Similarly to the sticker artists in St Petersburg, graffiti writers in Helsinki also constantly negotiate the meanings of their actions in relation to the fact that they are defined as crimes by the society and hence controlled by authorities. Malin Fransberg discusses how illegality is an essential element of the graffiti subculture as a masculine field. Furthermore, Fransberg makes sense of the participants’ thinking of their subculture’s position in terms of its transnational roots vs. being almost patriotically protective of Helsinki as their own location. This illustrates interesting contests between local and global attachments vis-à-vis the media city. Another constant concern for the participants is how to preserve authenticity of their subcultural engagements in spaces and places which have become increasingly digitalized and commercialized. As Fransberg shows, it takes a great deal of subcultural creativity to be able to balance between these complex requirements.

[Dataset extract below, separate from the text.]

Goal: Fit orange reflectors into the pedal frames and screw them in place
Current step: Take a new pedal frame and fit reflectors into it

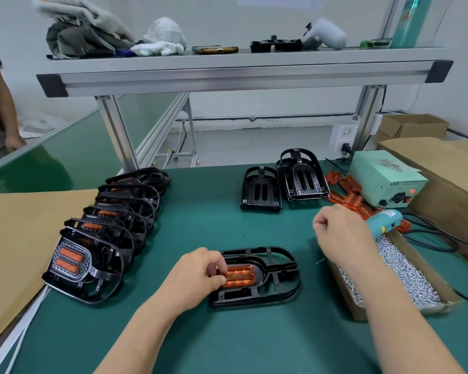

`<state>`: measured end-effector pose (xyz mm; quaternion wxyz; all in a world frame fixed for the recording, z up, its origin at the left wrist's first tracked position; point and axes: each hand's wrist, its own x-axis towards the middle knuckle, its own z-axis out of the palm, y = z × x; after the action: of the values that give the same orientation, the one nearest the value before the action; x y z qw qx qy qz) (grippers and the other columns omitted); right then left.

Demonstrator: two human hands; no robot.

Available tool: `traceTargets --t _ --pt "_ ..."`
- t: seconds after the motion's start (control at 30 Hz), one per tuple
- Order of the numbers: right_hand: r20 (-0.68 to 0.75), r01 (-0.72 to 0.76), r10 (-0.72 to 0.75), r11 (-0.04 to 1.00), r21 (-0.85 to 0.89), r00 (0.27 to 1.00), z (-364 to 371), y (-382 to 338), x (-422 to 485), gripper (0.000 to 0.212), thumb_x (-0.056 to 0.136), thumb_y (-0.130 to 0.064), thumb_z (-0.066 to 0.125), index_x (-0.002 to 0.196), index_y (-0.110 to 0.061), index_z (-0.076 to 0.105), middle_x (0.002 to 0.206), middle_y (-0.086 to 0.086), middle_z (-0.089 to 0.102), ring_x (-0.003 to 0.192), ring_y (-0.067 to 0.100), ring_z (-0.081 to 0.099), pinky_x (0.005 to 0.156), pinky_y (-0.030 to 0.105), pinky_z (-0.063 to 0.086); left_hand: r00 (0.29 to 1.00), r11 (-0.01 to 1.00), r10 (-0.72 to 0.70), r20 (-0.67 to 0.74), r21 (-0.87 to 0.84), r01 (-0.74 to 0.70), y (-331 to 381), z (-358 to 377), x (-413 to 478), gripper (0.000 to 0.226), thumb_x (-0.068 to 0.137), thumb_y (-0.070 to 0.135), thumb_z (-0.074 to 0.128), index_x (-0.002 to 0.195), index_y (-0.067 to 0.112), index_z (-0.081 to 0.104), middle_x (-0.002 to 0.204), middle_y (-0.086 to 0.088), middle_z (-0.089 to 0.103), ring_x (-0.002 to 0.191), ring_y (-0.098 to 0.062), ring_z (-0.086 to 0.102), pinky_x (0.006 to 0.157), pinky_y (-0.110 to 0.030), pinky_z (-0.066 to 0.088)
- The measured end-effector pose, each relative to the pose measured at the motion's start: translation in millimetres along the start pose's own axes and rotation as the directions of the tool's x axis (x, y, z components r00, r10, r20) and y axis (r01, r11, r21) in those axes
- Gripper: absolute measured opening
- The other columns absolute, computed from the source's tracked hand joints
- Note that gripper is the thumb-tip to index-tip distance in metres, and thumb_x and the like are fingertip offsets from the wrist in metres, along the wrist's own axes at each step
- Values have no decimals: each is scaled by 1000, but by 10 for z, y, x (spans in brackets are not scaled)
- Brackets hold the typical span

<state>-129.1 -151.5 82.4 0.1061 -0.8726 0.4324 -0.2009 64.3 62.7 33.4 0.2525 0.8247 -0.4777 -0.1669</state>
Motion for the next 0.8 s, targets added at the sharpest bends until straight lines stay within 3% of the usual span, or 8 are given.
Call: traceTargets --t 0.07,0.13,0.23,0.37,0.53,0.7,0.8 --pt "136 -43 78 969 -245 988 -53 131 155 16 92 -15 53 96 -16 69 102 6 68 95 31 61 75 34 46 1000 1000 6 -1 22 -6 8 -3 -3 22 84 25 74 76 41 61 87 12 57 79 -5 56 72 -20 44" --pt "270 -28 142 923 -385 952 -81 174 287 18 88 -14 53 98 -17 68 97 5 68 88 29 58 75 34 43 1000 999 16 2 34 -16 22 -5 -5 24 85 26 74 74 42 59 87 12 56 80 -4 55 70 -17 42" --pt "356 25 169 877 -480 919 -51 164 423 11 88 -18 52 77 -19 54 79 -3 55 83 25 51 86 39 31 999 999 37 18 16 -38 63 22 -11 26 85 26 74 74 44 59 87 12 56 80 -3 55 69 -13 39" --pt "356 26 177 867 -497 918 24 136 481 21 82 -14 57 69 -19 41 71 -3 48 66 17 42 85 38 28 999 1000 31 15 1 -31 107 48 -1 25 84 26 75 74 43 60 87 11 56 78 -4 56 70 -17 43" --pt "360 33 175 864 -503 916 98 127 479 23 83 -7 53 71 -18 37 72 -2 41 84 26 48 85 36 30 1000 1000 24 13 -12 -23 102 55 0 24 83 25 75 74 42 60 87 11 56 77 -3 57 69 -14 41" --pt "414 25 187 890 -455 891 91 180 530 19 85 -11 51 70 -17 42 74 -2 45 84 27 49 84 37 32 1000 999 20 23 27 -21 140 31 -4 20 84 31 74 76 42 59 88 12 56 81 -3 56 75 -21 47" --pt "378 27 173 883 -468 910 107 221 524 17 86 -16 50 70 -18 46 74 -2 48 84 26 50 86 37 32 1000 1000 16 -17 -2 -16 174 0 -24 14 86 38 69 76 40 60 87 12 57 82 -2 56 73 -16 42"
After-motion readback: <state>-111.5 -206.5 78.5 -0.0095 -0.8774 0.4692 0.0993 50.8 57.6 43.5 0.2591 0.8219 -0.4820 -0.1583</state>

So, welcome on this virtual journey of two media cities to explore young people’s lives and cultures on the move in these environments and landscapes! You may dive into partly hidden urban youth subcultures: encounters in an urban circus, active player communities of Pokémon Go, the redefinition of the city by sticker artists or debating gender in graffiti subculture. Take a look at just one essay or read them all as a book. Or you may focus solely on the ponderable photos or drift away by listening to mesmerizing metro sounds.